For EU laboratories seeking the highest demonstration of environmental transparency, EMAS registration (which builds on ISO 14001 as its EMS foundation) is the most rigorous option. For laboratories operating globally or outside the EU, ISO 14001 certification remains the recognized standard. The two are not competing standards: ISO 14001 certification is a prerequisite for EMAS registration.

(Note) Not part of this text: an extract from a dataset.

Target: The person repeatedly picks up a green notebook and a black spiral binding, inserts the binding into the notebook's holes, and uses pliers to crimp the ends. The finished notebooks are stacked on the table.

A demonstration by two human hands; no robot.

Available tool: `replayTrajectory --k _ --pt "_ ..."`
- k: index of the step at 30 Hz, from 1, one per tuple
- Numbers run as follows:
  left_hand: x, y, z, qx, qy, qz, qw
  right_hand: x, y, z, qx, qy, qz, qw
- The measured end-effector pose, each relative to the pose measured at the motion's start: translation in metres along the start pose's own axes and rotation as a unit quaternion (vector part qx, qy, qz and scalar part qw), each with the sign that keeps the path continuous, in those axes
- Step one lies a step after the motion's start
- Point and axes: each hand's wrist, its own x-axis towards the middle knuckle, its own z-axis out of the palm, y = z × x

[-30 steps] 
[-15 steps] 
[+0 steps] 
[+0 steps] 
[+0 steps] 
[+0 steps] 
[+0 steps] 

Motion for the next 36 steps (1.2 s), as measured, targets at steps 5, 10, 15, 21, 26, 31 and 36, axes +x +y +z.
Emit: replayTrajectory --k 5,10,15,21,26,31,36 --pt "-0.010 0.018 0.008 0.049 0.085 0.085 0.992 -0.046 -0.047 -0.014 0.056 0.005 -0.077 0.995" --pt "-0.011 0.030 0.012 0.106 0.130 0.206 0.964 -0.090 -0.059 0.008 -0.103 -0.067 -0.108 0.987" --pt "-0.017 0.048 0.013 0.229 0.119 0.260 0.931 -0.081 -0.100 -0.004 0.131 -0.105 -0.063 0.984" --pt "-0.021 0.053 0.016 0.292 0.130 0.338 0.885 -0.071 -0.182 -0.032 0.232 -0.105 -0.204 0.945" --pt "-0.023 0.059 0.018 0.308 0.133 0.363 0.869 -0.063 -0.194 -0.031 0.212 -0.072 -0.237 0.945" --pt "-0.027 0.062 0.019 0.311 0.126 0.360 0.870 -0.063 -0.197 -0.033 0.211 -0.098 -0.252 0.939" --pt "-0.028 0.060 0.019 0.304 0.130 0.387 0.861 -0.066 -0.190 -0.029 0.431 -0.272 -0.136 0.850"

How to Implement ISO 14001:2026 in Your Laboratory: A Practical Roadmap

  • Conduct a gap analysis against ISO 14001:2026. Assess current environmental practices against the new standard’s requirements. For organizations certified to ISO 14001:2015, focus specifically on the changes described above: Planning of Change (6.3), climate change integration (clauses 4.1/4.2), externally provided processes language, and internal audit programme documentation. Many certification bodies (ANAB, BSI, Bureau Veritas, DNV) publish transition gap analysis tools for the 2026 revision.
  • Develop or update your environmental policy. The policy must now reflect the ISO 14001:2026 context, including commitment to climate change consideration and externally provided process accountability. Ensure it is publicly accessible and communicated to all laboratory personnel.
  • Identify and evaluate laboratory-specific environmental aspects. Map all activities, products, and services to their environmental interactions using the framework in the section above. Assess significance based on scale, severity, probability, and regulatory relevance. The Planning of Change requirement means this assessment must now also be triggered whenever new instruments, reagents, processes, or facilities are introduced.
  • Establish a legal register and compliance evaluation process. Identify all applicable environmental laws and regulations at federal, state/provincial, and local levels. For US laboratories, this typically includes RCRA (hazardous waste), Clean Air Act permits (fume hood emissions), Clean Water Act pretreatment standards (drain disposal), and TSCA (chemical inventory). For European laboratories: REACH, CLP, the Waste Framework Directive, and member-state environmental permits. TCLP testing may be a specific compliance testing requirement for laboratories characterizing waste prior to disposal.
  • Set SMART objectives and implement operational controls. Translate significant aspects into measurable environmental objectives with defined baselines, reduction targets, responsible owners, and completion dates. Examples: reduce halogenated solvent waste by 15% within 18 months; reduce analytical suite energy consumption by 10% within 12 months through equipment power-management scheduling; achieve zero drain disposal of listed hazardous chemicals within 6 months.
  • Implement the Planning of Change process (new in ISO 14001:2026). Create a documented process for evaluating the EMS implications of operational, reagent, equipment, or facility changes before implementation. This does not need to be burdensome: a brief environmental aspect screening checklist applied to any significant change is sufficient for most laboratory contexts.
  • Train all personnel on EMS roles and responsibilities. Training must cover the environmental policy, significant aspects, applicable legal requirements, the individual’s role in EMS implementation, and emergency response procedures (spills, releases, waste incidents). Refresher training should be triggered by any significant process change covered by the Planning of Change process.
  • Conduct structured internal audits. ISO 14001:2026 requires internal audit programmes with defined objectives, criteria, and scope. Audit cycles should cover all major aspects of the EMS at least annually. Internal auditors should be independent of the area being audited.
  • Management review against defined metrics. Senior leadership reviews EMS performance at planned intervals using the three-sub-clause structure in ISO 14001:2026: general (context and relevance of the EMS), inputs (performance data, audit results, stakeholder feedback, non-conformities), and results (decisions and actions for improvement).
  • Pursue third-party certification. Select an accredited certification body (ANAB, BSI, Bureau Veritas, DNV, SGS, or equivalent national accreditation body member). From 2027-2028 onward, certification bodies will be able to conduct audits against ISO 14001:2026. Certification involves a Stage 1 (documentation review) and Stage 2 (on-site assessment), followed by annual surveillance audits and a three-year recertification cycle.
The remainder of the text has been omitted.